**Assignment:** Give the listing again in full and exactly, apart from its pictures.

:: Supplied data

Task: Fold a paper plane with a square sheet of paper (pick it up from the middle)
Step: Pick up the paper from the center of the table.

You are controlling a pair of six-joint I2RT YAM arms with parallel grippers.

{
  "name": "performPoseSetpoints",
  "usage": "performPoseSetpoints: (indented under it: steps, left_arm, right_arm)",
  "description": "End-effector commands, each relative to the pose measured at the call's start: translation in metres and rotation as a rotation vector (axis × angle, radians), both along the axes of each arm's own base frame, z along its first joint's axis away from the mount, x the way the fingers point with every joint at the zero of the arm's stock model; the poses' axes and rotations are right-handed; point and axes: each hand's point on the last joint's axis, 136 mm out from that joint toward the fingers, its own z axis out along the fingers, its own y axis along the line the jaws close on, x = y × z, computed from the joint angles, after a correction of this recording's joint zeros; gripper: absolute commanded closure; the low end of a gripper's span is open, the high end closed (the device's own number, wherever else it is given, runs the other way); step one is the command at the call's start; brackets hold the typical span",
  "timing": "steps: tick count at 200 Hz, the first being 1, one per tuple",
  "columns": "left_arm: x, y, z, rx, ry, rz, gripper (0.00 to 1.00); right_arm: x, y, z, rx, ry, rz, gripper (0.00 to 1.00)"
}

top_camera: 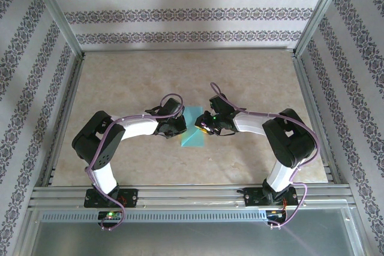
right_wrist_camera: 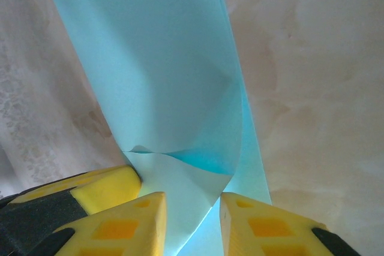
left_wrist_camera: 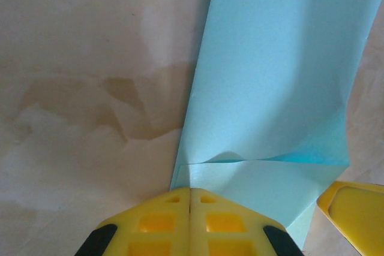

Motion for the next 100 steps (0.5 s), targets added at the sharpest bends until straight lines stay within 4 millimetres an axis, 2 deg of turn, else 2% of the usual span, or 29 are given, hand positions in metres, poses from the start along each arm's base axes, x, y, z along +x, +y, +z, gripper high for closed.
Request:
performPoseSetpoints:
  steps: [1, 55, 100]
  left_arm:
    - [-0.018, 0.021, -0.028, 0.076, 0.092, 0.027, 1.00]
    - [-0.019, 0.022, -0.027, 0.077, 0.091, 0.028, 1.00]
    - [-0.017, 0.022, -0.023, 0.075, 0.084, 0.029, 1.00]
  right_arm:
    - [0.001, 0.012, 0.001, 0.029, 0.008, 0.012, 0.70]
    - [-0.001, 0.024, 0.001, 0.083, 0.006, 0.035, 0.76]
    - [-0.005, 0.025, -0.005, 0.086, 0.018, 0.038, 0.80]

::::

**Solution for this problem:**
Task: Fold a paper plane with a square sheet of paper (pick it up from the middle)
Step: Pick up the paper from the center of the table.

You are controlling a pair of six-joint I2RT YAM arms with parallel grippers.

{
  "name": "performPoseSetpoints",
  "usage": "performPoseSetpoints: (indented under it: steps, left_arm, right_arm)",
  "description": "End-effector commands, each relative to the pose measured at the call's start: translation in metres and rotation as a rotation vector (axis × angle, radians), both along the axes of each arm's own base frame, z along its first joint's axis away from the mount, x the way the fingers point with every joint at the zero of the arm's stock model; the poses' axes and rotations are right-handed; point and axes: each hand's point on the last joint's axis, 136 mm out from that joint toward the fingers, its own z axis out along the fingers, its own y axis along the line the jaws close on, x = y × z, computed from the joint angles, after a correction of this recording's joint zeros; gripper: absolute commanded closure; the low end of a gripper's span is open, the high end closed (the device's own number, wherever else it is given, runs the other way); step one is the command at the call's start; brackets hold the typical span",
  "timing": "steps: tick count at 200 Hz, the first being 1, one per tuple",
  "columns": "left_arm: x, y, z, rx, ry, rz, gripper (0.00 to 1.00); right_arm: x, y, z, rx, ry, rz, gripper (0.00 to 1.00)"
}

top_camera: 
right_wrist_camera: 
left_wrist_camera: 

Motion for the next 100 steps (0.5 s), targets added at the sharpest bends until straight lines stay within 4 millimetres an axis, 2 deg of turn, else 2% of the usual span, or 29 are given, hand positions in metres, poses from the start along each arm's base axes, x, y, z along +x, +y, +z, gripper high for closed.
Request:
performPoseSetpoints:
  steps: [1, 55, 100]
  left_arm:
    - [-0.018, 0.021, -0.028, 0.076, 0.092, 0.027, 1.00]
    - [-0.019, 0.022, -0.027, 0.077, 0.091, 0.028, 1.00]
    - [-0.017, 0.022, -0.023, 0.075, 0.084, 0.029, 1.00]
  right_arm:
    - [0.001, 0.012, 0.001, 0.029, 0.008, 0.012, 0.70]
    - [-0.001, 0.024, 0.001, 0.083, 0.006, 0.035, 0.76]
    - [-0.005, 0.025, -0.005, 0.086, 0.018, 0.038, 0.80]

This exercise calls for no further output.